=== TASK DIRECTIONS ===
From the first line of the listing below to the line with "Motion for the", print each line exactly, and nothing more. Leave out the pictures.

=== MATERIAL PROVIDED ===
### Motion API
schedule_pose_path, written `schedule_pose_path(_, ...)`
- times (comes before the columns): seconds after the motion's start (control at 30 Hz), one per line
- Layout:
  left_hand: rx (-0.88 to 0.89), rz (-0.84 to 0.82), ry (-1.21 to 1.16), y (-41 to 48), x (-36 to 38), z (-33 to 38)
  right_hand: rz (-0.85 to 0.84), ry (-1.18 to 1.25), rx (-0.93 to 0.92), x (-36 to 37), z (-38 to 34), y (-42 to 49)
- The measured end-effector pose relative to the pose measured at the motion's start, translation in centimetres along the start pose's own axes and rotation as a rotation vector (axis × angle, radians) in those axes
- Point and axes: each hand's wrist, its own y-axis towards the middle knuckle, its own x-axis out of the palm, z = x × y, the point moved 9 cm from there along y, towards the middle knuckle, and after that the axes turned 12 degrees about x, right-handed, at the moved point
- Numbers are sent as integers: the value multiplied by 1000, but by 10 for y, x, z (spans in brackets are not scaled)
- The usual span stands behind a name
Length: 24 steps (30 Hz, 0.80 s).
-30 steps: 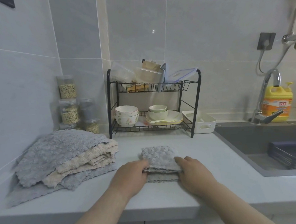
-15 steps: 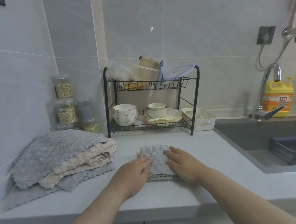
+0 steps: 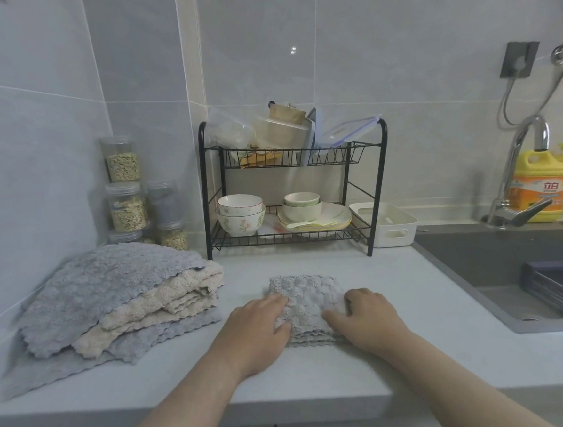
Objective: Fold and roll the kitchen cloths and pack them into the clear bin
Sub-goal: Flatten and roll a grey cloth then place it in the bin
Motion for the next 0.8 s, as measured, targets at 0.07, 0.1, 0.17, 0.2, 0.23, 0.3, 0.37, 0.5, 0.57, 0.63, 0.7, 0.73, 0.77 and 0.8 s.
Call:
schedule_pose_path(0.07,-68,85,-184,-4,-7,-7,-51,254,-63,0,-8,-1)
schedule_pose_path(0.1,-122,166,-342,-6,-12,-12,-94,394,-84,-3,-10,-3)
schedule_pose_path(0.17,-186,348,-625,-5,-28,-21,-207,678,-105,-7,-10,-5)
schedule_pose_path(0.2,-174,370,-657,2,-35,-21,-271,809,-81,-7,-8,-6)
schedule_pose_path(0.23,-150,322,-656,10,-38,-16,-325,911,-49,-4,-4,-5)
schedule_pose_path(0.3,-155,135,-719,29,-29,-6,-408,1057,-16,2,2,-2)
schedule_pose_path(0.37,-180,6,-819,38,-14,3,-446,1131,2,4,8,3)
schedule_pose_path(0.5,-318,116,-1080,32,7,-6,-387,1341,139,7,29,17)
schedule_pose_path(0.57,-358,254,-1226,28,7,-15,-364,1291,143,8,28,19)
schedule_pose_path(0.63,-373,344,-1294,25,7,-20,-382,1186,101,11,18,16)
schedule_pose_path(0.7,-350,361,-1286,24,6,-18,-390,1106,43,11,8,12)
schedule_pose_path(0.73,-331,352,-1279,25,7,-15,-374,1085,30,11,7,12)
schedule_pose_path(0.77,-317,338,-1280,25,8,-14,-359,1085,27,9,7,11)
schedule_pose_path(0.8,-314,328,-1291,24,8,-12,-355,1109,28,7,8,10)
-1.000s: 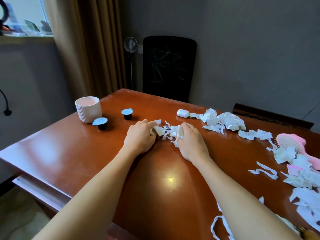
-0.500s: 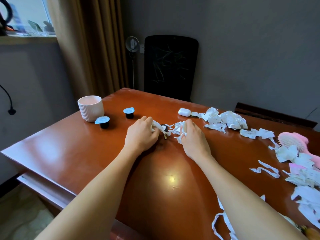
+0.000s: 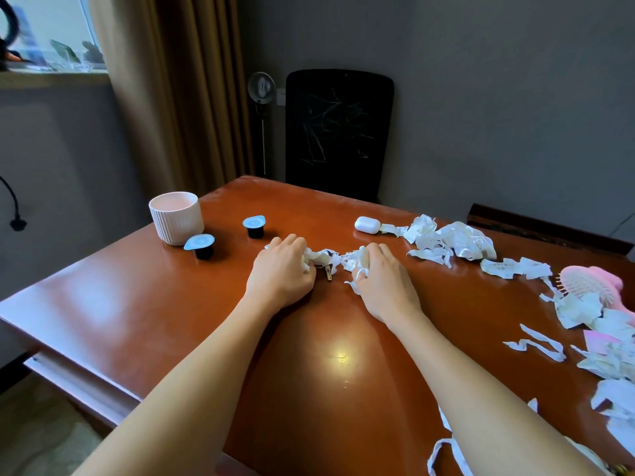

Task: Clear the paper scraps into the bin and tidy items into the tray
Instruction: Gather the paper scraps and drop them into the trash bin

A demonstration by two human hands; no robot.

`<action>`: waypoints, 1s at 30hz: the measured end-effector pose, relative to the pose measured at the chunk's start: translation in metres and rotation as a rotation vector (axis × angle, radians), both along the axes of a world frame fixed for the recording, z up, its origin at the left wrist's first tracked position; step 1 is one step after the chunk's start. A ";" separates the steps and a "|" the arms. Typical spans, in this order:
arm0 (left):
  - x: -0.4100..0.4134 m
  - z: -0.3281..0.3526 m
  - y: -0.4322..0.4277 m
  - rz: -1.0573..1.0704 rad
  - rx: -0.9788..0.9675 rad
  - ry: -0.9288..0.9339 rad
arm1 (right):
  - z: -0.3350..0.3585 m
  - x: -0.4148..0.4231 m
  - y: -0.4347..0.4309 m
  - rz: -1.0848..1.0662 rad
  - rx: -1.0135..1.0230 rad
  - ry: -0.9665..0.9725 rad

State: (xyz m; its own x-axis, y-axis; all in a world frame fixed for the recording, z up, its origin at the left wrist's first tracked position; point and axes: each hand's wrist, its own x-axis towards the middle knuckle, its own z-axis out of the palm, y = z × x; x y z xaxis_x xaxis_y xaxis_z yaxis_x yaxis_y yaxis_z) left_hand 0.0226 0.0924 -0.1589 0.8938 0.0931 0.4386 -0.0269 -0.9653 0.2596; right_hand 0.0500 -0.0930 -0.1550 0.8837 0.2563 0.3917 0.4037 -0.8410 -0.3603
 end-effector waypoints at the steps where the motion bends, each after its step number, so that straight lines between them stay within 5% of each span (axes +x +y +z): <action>1: -0.001 0.001 0.000 -0.002 0.001 0.002 | -0.001 0.000 0.000 0.011 -0.011 -0.013; 13: -0.020 0.003 -0.003 0.030 -0.003 0.056 | 0.002 0.008 0.003 0.130 -0.373 0.008; 30: -0.031 0.001 -0.004 0.224 -0.127 0.013 | 0.002 -0.003 0.003 0.003 -0.151 -0.045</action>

=== TASK OUTPUT ===
### Motion API
schedule_pose_path, written `schedule_pose_path(_, ...)`
- times (comes before the columns): seconds after the motion's start (control at 30 Hz), one per line
- Layout:
  left_hand: rx (-0.88 to 0.89), rz (-0.84 to 0.82), ry (-1.21 to 1.16), y (-41 to 48), x (-36 to 38), z (-33 to 38)
  right_hand: rz (-0.85 to 0.84), ry (-1.18 to 1.25), rx (-0.93 to 0.92), x (-36 to 37), z (-38 to 34), y (-42 to 49)
- The measured end-effector pose relative to the pose measured at the motion's start, translation in centimetres along the start pose's own axes and rotation as a rotation vector (axis × angle, radians) in those axes
- Point and axes: each hand's wrist, its own y-axis towards the middle knuckle, its own x-axis out of the palm, z = x × y, the point moved 9 cm from there along y, towards the middle knuckle, and after that the axes turned 12 degrees about x, right-handed, at the moved point
- Numbers are sent as integers: the value multiplied by 1000, but by 10 for y, x, z (spans in brackets are not scaled)
- The usual span stands behind a name
Length: 24 steps (30 Hz, 0.80 s).
-30 steps: 
-15 steps: 
+0 steps: 
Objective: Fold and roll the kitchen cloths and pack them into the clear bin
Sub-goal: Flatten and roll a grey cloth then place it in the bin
Motion for the next 0.8 s, as measured, targets at 0.07, 0.1, 0.17, 0.2, 0.23, 0.3, 0.37, 0.5, 0.57, 0.63, 0.7, 0.73, 0.77 and 0.8 s.

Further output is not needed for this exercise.